1. Choose Your Own Adventure stories — Remember the books where you made choices and turned to the page that corresponded to that choice? Google Slides creates that same kind of experience. Students can use it for making up their own stories. They can do collaborative writing where they create the story together.

2. Yes/No with feedback — Think of this as a simple interactive lesson. Use the slides to ask students questions. When they click to answer, they get a slide that says they’re right (with some encouragement) or they’re wrong (with feedback on how to improve). You can add as many rounds of questions as you’d like.

3. A text message conversation — Use a fake text messaging site like iFake Text Message. Create the beginning of a conversation (between characters, between student/teacher, between students). Let the student choose what to say next. Create the next part of the message with a fake text message. Continue on and on.

4. Choose from an image — Instead of using text to tell a story, tell it with images. Put an image on your slide. Then make the clickable part a description of what the student would choose to do. (i.e. A picture of a cave and a hill. One choice is “go in the cave” and one is “go up the hill.”)

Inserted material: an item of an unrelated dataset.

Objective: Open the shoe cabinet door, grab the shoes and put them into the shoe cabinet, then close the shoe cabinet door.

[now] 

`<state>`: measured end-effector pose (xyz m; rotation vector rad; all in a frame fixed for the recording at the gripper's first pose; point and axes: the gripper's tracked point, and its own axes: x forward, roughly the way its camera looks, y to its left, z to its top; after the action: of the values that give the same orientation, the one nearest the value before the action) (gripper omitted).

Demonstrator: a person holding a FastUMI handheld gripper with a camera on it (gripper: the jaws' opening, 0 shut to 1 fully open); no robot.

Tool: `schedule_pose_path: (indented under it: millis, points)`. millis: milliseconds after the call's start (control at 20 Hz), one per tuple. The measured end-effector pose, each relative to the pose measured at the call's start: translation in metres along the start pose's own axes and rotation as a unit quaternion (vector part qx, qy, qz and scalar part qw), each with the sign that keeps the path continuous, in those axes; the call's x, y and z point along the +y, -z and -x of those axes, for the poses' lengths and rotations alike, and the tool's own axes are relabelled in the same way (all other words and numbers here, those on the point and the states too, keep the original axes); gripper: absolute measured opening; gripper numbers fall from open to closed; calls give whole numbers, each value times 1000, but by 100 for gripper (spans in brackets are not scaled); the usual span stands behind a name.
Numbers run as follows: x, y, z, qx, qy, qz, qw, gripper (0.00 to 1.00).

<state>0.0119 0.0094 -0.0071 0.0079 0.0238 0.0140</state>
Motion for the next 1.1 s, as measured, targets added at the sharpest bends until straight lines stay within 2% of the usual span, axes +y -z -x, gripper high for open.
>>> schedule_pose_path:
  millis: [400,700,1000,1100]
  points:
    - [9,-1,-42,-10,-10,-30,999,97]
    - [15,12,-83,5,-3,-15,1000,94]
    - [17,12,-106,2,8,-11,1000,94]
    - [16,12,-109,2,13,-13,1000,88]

5. Create a new ending — This is great when you’re studying a story, events in history … anything that has a beginning, middle and end. Describe part of the beginning of the story and give options. One option should be the “right” answer (the one in the story you studied). Others are alternative endings. This encourages students to think deeply about the characters and how they would respond in different situations.

6. Stations/centers — Have several activities you want students to cycle through? Create a master slide with the names of all of the activities. (Maybe a map of the room made with shapes showing where all the activities are.) Make a link from each activity to a slide with instructions or a prompt where students type their answers on the slide. On each activity slide, include a link back to the master slide with the chart of the room.